Mr. Sangster, age 61, joins the Company from Nitinol Devices & Components, a private medical device manufacturer, where he served as Chief Financial Officer from October 2011 until July 2014. Prior to that role, Mr. Sangster was Chief Financial Officer of ITC Nexus-Dx, a private medical device company that focused on point-of-care diagnostics, from October 2010 to July 2011. From November 2007 to October 2010, Mr. Sangster was Chief Financial Officer of Micrus Endovascular, a publicly traded medical device company that was acquired by Johnson & Johnson for $480 million. From 2006 to 2007, Mr. Sangster was also Chief Financial Officer of HemoSense, Inc., a publicly traded medical device company which was acquired by Alere. Prior to that role, Mr. Sangster was Chief Financial Officer of AP Pharma, a publicly traded biotech company, from 2000 to 2006. Prior to his Chief Financial Officer roles, Mr. Sangster held increasingly responsible financial roles at AP Pharma, Raychem, CooperVision and Levi Strauss. Mr. Sangster is a member of the Institute of Chartered Accountants in England and Wales.
On July 11, 2014, Mr. Sangster and the Company entered into an offer letter agreement (the “Offer Letter”) in connection with his appointment as Senior Vice President and Chief Financial Officer. The Offer Letter provides Mr. Sangster with an annual base salary of $325,000 and an annual target bonus of 40% of such base salary upon achievement of specific goals and objectives to be established by the Board, which bonus for fiscal year 2014 will be prorated based on service during 2014. Subject to the approval of the Board, Mr. Sangster will be granted an option to purchase 115,000 shares of the Company’s common stock (the “Option Award”), an award of 50,000 restricted stock units (the “RSU Award”) and an award of 50,000 performance stock units (the “PSU Award”) on or as soon as reasonably practicable after Mr. Sangster’s employment start date. The Option Award will have a per share exercise price equal to the per share closing price of the Company’s common stock on the date of the option grant and will vest and become exercisable on the first anniversary of Mr. Sangster’s employment start date as to 25% of the shares underlying the Option Award, with the remaining shares vesting and becoming exercisable ratably on a monthly basis over a period of 36 months thereafter, such that the Option Award would be fully vested and exercisable on the fourth anniversary of Mr. Sangster’s employment start date. The RSU Award will vest in equal installments on each of the first three anniversaries of Mr. Sangster’s employment start date. The PSU Award will vest upon the satisfaction by the Company of pre-determined performance criteria. If the minimum performance criteria are met, the PSU Award will vest in two, equal annual installments beginning on March 5, 2015. The Offer Letter also provides Mr. Sangster with a one-time sign-on bonus of $50,000, which will have to be repaid to the Company in full if Mr. Sangster resigns or is terminated for cause within six months following his employment start date or repaid as to a prorated amount if he resigns or is terminated for cause between six and twelve months after his employment start date.

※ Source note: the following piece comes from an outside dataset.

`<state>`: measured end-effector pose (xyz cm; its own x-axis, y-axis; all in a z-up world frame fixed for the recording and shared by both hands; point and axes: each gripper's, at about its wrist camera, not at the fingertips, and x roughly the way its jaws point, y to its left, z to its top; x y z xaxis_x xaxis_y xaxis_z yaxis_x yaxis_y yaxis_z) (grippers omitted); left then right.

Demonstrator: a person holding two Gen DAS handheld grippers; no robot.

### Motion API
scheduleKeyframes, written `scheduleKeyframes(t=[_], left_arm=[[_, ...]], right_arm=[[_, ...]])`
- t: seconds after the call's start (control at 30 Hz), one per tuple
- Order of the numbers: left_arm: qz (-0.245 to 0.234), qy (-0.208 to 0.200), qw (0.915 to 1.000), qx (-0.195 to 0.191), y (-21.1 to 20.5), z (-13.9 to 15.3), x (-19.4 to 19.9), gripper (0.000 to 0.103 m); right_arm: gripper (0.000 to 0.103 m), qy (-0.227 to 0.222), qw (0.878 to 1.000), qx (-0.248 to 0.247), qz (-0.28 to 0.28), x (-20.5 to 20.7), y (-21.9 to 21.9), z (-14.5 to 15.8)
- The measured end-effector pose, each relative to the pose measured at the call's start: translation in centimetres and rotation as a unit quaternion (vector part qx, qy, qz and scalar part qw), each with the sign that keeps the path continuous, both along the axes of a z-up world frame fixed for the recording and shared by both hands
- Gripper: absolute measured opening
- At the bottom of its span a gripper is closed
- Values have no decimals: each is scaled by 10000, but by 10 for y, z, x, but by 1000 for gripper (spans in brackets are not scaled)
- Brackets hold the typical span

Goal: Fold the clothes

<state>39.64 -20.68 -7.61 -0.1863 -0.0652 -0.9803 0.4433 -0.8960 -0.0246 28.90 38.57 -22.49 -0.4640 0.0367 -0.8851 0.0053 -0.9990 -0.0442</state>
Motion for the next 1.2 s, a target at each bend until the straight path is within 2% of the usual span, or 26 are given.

Also in connection with his appointment as Senior Vice President and Chief Financial Officer, Mr. Sangster will enter into the Company’s standard change of control severance agreement for executives that is substantially in the form filed as Exhibit 10.23 to the Company’s Registration Statement on Form S-1 (File No. 333-164044), effective April 21, 2010, and an indemnification agreement with the Company substantially in the form filed as Exhibit 10.18 to the Company’s Registration Statement on Form S-1 (File No. 333-164044), effective April 21, 2010. See the Proxy Statement on Schedule 14A filed with the Securities and Exchange Commission on April 30, 2014 related to the Company’s 2014 Annual Meeting of Stockholders for a description of the Company’s form change of control severance agreement.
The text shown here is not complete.